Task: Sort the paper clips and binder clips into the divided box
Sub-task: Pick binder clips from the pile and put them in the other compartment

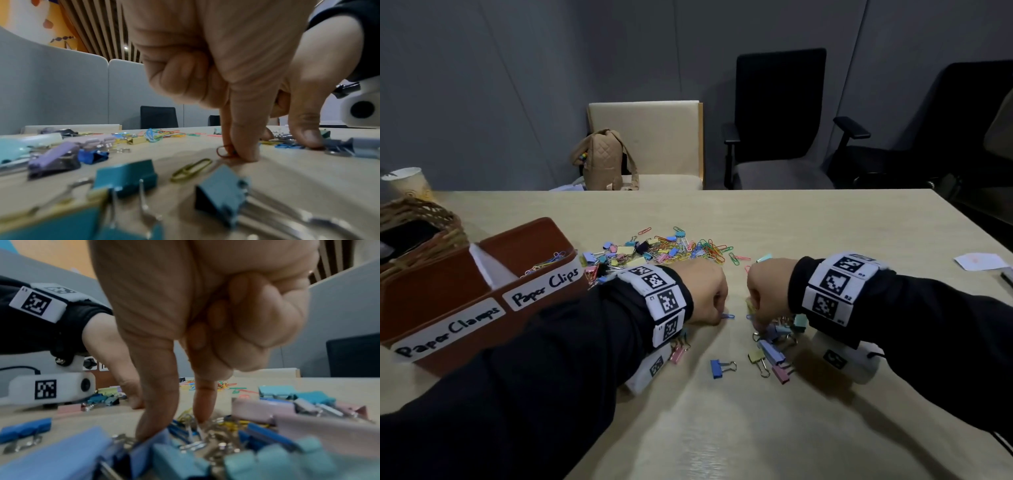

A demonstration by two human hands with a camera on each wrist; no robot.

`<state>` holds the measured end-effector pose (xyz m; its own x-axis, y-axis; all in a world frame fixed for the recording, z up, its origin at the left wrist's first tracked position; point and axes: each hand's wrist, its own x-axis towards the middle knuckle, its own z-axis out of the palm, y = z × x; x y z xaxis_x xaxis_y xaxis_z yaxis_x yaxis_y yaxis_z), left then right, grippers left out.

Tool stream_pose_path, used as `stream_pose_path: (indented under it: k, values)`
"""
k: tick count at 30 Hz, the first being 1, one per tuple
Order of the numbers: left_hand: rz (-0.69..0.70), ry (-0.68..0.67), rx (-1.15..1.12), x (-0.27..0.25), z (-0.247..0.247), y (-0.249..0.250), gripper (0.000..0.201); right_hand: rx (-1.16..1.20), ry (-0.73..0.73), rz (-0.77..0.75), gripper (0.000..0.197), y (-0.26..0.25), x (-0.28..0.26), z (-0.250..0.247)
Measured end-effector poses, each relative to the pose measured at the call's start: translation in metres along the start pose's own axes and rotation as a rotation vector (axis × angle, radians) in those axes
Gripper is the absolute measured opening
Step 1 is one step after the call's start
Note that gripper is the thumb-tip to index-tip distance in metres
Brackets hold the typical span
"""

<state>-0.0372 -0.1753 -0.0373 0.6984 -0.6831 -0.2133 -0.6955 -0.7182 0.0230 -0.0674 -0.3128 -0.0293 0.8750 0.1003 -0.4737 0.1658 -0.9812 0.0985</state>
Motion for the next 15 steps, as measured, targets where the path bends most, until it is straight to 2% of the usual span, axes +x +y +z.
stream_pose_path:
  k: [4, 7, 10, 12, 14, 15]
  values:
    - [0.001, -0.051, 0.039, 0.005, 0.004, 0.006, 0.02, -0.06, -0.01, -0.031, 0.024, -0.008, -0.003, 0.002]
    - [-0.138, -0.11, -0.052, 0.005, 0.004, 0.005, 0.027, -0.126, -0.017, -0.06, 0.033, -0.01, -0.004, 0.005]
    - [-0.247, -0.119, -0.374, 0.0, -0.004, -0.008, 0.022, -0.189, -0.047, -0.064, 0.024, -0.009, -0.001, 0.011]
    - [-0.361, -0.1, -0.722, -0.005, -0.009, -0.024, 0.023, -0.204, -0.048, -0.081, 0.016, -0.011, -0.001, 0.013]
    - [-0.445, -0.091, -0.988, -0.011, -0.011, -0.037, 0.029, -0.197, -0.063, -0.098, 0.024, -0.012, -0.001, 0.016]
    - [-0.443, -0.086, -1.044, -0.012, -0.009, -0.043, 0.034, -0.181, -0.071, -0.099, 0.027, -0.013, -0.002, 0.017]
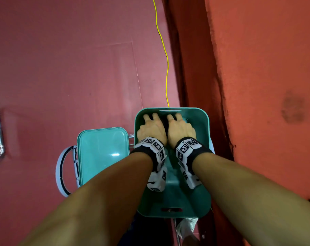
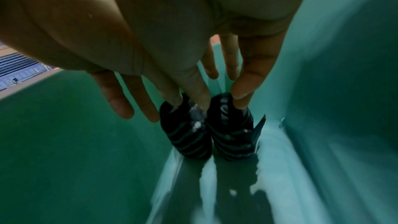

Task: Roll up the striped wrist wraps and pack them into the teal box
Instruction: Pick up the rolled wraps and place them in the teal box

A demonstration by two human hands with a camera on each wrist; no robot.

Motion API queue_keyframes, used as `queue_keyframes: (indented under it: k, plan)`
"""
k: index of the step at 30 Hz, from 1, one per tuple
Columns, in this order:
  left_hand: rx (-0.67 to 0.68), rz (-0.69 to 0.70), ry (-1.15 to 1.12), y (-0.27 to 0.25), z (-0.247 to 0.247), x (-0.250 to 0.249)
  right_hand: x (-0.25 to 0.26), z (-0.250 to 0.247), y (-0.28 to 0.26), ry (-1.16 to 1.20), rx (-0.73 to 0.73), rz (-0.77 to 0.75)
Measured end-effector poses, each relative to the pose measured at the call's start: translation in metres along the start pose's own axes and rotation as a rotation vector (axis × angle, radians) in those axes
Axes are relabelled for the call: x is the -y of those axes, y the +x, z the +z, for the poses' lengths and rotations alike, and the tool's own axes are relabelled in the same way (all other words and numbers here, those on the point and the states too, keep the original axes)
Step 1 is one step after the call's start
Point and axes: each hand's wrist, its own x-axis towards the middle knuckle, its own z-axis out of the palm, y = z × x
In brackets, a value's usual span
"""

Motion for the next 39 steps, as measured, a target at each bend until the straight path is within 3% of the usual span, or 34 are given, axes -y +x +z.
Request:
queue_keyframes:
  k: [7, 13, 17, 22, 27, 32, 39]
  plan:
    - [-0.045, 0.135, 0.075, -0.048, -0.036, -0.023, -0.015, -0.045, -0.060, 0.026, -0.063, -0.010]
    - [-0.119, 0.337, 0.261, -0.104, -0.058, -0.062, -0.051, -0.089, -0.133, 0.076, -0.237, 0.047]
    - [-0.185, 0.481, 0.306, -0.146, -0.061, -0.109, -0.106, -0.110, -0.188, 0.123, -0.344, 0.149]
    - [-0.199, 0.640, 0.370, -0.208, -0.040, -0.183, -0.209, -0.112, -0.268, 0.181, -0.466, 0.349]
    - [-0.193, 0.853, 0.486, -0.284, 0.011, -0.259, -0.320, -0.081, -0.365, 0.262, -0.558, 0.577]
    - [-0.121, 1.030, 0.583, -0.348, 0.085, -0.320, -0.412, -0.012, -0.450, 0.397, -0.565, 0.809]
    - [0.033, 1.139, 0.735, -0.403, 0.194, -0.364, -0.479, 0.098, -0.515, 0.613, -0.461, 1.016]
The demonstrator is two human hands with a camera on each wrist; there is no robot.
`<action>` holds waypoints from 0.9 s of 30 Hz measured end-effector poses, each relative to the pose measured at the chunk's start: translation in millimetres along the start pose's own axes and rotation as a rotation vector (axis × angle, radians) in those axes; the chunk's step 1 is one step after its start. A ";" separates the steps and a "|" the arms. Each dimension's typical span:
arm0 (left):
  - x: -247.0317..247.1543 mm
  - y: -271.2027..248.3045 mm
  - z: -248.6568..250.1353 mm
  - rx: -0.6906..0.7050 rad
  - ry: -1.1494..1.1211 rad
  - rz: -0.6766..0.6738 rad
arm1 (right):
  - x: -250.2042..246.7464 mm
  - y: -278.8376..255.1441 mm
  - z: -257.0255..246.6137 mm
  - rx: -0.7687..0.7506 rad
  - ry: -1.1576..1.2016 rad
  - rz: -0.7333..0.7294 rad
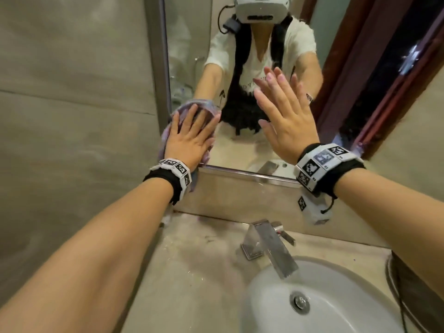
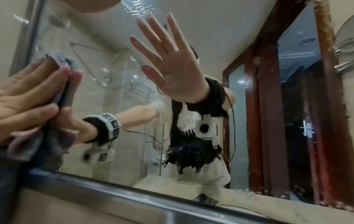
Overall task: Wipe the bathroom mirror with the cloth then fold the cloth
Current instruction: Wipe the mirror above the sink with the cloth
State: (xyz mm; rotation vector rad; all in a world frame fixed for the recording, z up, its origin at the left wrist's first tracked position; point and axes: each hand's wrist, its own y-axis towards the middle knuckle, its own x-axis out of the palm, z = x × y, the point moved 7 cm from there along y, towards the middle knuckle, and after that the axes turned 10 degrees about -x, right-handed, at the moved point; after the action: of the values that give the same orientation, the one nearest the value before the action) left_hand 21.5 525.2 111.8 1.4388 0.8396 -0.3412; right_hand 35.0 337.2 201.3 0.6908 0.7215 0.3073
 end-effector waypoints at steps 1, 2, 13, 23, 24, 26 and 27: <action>-4.7 3.2 -3.9 -0.079 -0.042 -0.040 | 1.5 1.7 -2.5 -0.013 0.010 -0.001; -8.7 6.2 -7.9 -0.140 -0.063 -0.070 | 4.5 3.7 -5.7 -0.026 0.023 -0.006; -66.1 74.3 -18.4 -0.292 -0.081 0.062 | -3.3 45.3 19.0 -0.074 0.015 0.007; -10.8 2.6 -13.1 -0.374 -0.129 0.088 | 28.0 9.9 -20.8 -0.132 0.113 -0.014; -4.2 -7.7 -12.6 -0.366 -0.136 0.075 | 31.9 5.1 -24.9 -0.145 0.117 -0.018; 8.0 -25.5 -11.9 -0.351 -0.163 0.032 | 37.0 -1.4 -30.3 -0.145 0.130 -0.024; 14.4 -33.8 -11.8 -0.351 -0.179 0.005 | 38.8 -3.3 -32.9 -0.136 0.140 -0.026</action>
State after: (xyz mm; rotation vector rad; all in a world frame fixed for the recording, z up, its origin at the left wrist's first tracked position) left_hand 5.0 535.4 78.3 1.0668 0.7101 -0.2969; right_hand 40.1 368.9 161.7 0.5346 0.8340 0.3798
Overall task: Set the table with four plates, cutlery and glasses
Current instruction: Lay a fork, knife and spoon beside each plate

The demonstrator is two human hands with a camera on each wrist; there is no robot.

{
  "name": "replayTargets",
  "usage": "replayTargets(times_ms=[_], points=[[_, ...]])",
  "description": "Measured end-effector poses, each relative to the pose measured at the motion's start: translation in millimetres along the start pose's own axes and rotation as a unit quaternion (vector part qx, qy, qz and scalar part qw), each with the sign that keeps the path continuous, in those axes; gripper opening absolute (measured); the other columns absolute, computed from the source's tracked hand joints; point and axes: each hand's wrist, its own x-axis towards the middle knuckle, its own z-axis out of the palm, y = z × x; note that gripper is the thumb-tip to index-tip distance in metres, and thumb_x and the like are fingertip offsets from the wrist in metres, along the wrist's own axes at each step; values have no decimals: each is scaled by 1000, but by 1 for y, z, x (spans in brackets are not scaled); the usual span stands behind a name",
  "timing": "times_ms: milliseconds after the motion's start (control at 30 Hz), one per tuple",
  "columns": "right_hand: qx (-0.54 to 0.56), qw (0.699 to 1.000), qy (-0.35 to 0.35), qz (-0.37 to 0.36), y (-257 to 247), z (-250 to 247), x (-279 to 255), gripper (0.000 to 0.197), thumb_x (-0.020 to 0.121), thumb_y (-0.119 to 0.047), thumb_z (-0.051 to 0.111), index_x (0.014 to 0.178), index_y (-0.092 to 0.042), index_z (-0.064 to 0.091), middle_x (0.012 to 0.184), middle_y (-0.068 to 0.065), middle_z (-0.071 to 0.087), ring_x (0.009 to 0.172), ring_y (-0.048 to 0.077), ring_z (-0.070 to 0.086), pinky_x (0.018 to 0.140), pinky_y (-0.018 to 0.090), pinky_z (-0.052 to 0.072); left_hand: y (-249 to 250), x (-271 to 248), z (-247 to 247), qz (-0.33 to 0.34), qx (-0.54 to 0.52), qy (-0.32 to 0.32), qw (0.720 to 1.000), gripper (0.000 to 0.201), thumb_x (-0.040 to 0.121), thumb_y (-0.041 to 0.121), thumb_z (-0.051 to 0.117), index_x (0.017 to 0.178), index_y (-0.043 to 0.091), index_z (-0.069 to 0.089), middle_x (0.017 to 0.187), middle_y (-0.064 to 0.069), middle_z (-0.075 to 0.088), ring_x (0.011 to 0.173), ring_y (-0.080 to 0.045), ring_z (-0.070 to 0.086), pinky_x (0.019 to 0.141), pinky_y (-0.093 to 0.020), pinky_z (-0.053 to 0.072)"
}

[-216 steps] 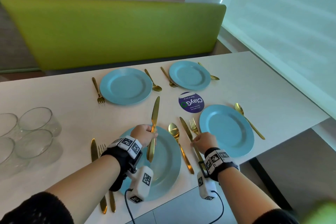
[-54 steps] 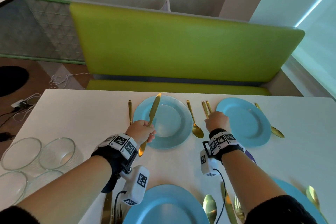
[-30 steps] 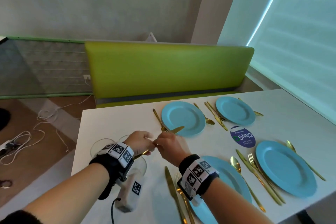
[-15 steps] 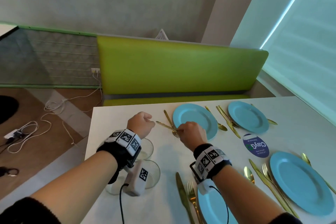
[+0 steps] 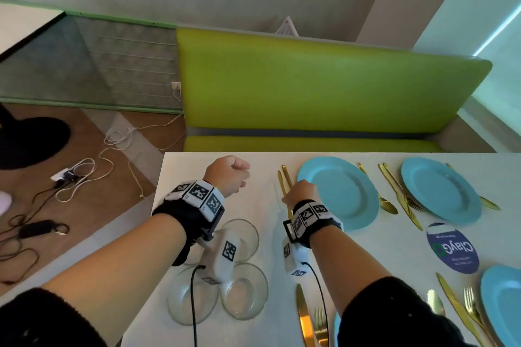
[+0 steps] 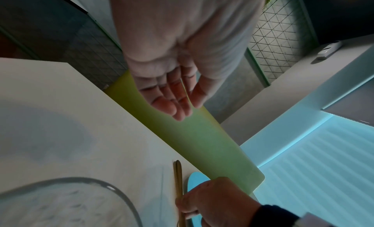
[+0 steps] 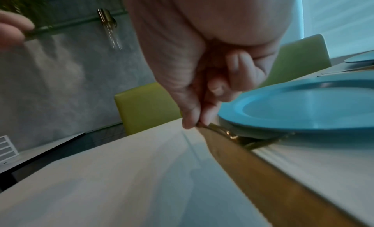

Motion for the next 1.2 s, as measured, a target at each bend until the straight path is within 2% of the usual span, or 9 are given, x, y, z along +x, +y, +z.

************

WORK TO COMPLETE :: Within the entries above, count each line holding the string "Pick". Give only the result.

TASK RESPONSE :: 2